The American researcher classifies Fitrat’s activity related with the political, social and cultural questions dividing into three periods. According to him, in each period Fitrat wrote several works connected with culture and politics. The author’s works are reflected in the culture of Central Asia and in some cases in the development of its political history.

According to E. Allworth’s conclusions concerning Abdurauf Fitrat’s creative activity, we can accept Abdurauf Fitrat as the cultural marker of his time. Cultural markers are the main tool of the society tightly linked with language, traditions, religion, motherland, social life, economics, politics, history and the past of the nation. They play an important role in saving the nation in any difficult cases, and in bringing our cultural inheritance to the future generation. Also, they are the persons who took the main responsibility in developing the nation’s self-consciousness and lightening the process of reconstruction of the society.

In his book named “Fitrat’s first creation and activity; a jaded from Bukhara: the analysis and order of Fitrat’s works” he pays a great attention to Fitrat’s autobiography, every political-social event happened in his life. He tries to describe the history of his works, the situations and events caused to create them. For example, he illustrates the history of Fitrat’s work “Kiyomat (Ressurection)” with Fitrat’s hate to Bolsheviks’ wrong government system in Central Asia. This work was made in the time Fitrat was banished from Bukhara.

Fitrat’s moral agony is directly reflected in his work “Kiyomat (Ressurection)”. The author describes his ideological purpose in a different way. He apprehends the accounting process on the doomsday in his own way. Though the work is acknowledged to be an imaginary story, on the basis of the facts known to himself the author describes the pictures, characters and the guises close to the public psychology impressively.

As the scholar B. Kosimov notes “the main purpose of the story is not to describe the events of the next world, but also to describe sarcastically the troubles and misfortunes of this world, the ignorance and conservativeness that fettered Turkistan’s hand and foot”.

In this place we should note that Fitrat’s political-social and literary activity cannot be studied separately.

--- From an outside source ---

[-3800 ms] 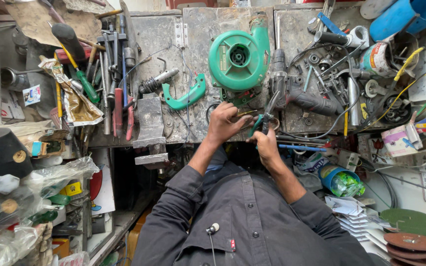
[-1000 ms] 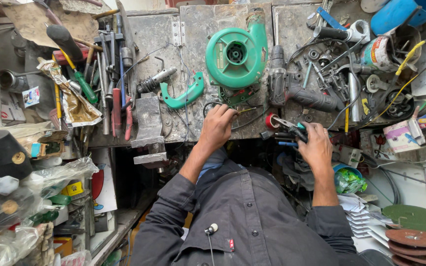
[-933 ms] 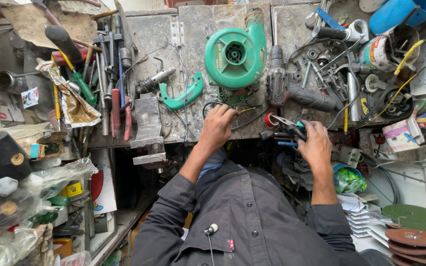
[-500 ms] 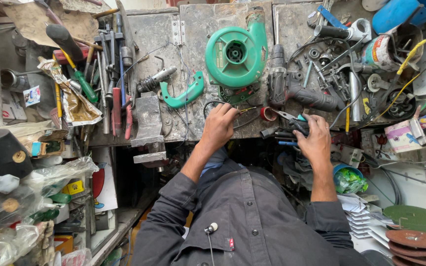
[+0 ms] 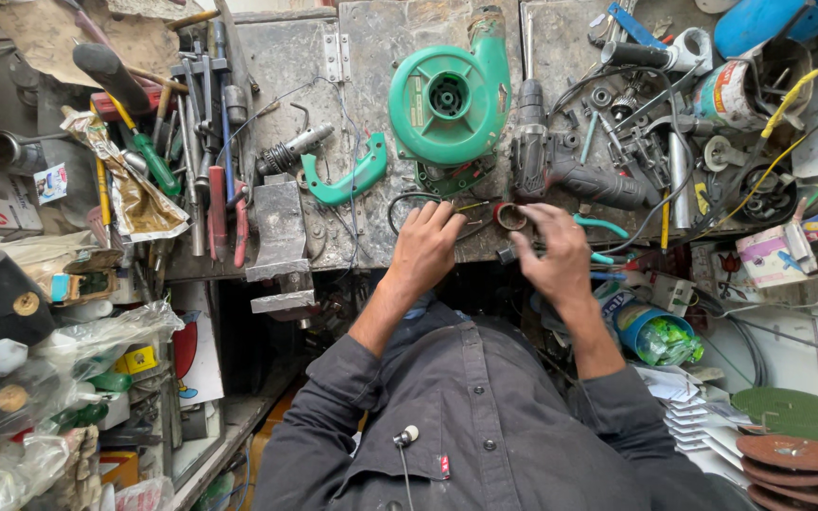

In his researches dedicated to Fitrat’s proses “Munozara(Debate)”, “Hind sayyohi bayonoti” (Tales of an Indian traveler), “Kiyomat”(Ressurection), “Bedil bir majlisda” (Bedil in a meeting), “Sahytonning Tangriga isyoni”(Satan’s mutiny against the Lord), “Abulfayzhon”, the poem “Mirrikh yulduziga” (To the Mirrikh Star), and Makhmudkhuja Behbudi’s drama “Padarkush” (Father killer) E. Alworth analyzed the literary work in the principles of historicalness and on the basis of principles of literary studies and exposed the real logics and inner meaning of the literary work.

It should also be mentioned that Edward Alworth is not limited only with analyzing the models of the Uzbek literature, but also he translated them into English.

In conclusion we can say that the scholars with western thoughts researched the eastern worldviews which are completely unfamiliar to them in the principles of historicalness. Their original conclusions provide the definite analysis and right value of historical truth. Such synchronic and statistic analysis in Alworth’s research and his particular approaches to Abdurauf Fitrat’s activity and works serve as a little source in deeply understanding Fitrat, clarifying our imagination about him, deciding on the confusions in his publications and especially, in entirely realizing the truth about Fitrat.